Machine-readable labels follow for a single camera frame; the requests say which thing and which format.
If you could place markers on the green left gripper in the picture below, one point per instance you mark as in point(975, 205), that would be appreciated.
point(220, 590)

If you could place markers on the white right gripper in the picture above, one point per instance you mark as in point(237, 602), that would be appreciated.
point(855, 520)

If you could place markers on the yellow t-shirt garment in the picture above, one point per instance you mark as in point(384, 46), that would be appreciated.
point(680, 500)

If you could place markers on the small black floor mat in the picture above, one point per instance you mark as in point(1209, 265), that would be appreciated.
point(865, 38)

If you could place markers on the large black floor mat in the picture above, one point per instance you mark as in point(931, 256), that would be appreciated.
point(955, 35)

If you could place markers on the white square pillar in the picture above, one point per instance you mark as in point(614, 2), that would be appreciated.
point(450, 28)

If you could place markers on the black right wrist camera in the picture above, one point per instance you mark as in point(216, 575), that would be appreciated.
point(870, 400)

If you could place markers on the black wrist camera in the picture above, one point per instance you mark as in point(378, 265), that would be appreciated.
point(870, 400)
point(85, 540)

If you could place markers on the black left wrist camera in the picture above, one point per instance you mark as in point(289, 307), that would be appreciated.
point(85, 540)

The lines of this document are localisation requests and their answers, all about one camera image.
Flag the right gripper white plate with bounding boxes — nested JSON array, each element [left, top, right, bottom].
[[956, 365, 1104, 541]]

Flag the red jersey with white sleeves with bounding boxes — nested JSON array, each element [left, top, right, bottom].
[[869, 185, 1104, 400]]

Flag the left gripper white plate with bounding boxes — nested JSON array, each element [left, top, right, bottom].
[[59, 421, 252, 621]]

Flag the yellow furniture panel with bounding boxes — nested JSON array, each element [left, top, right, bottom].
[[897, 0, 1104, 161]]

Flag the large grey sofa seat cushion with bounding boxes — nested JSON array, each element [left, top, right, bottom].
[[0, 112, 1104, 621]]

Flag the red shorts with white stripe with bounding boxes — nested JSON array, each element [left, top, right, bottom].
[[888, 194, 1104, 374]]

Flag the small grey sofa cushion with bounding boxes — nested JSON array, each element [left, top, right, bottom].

━━━━━━━━━━━━━━━━━━━━━━━━━━━━━━

Once you find the line containing "Flag the yellow", copy it and every line after it through the end of the records, exactly and nothing else.

# RESULT OF THIS TASK
Flag the yellow furniture panel with bounding boxes — nested JSON array, each element [left, top, right, bottom].
[[897, 0, 1104, 161]]

Flag the large grey sofa seat cushion with bounding boxes — nested JSON array, each element [left, top, right, bottom].
[[0, 112, 1104, 621]]

Flag the red shorts with white stripe with bounding boxes — nested JSON array, each element [left, top, right, bottom].
[[888, 194, 1104, 374]]

Flag the small grey sofa cushion with bounding boxes — nested JSON array, each element [left, top, right, bottom].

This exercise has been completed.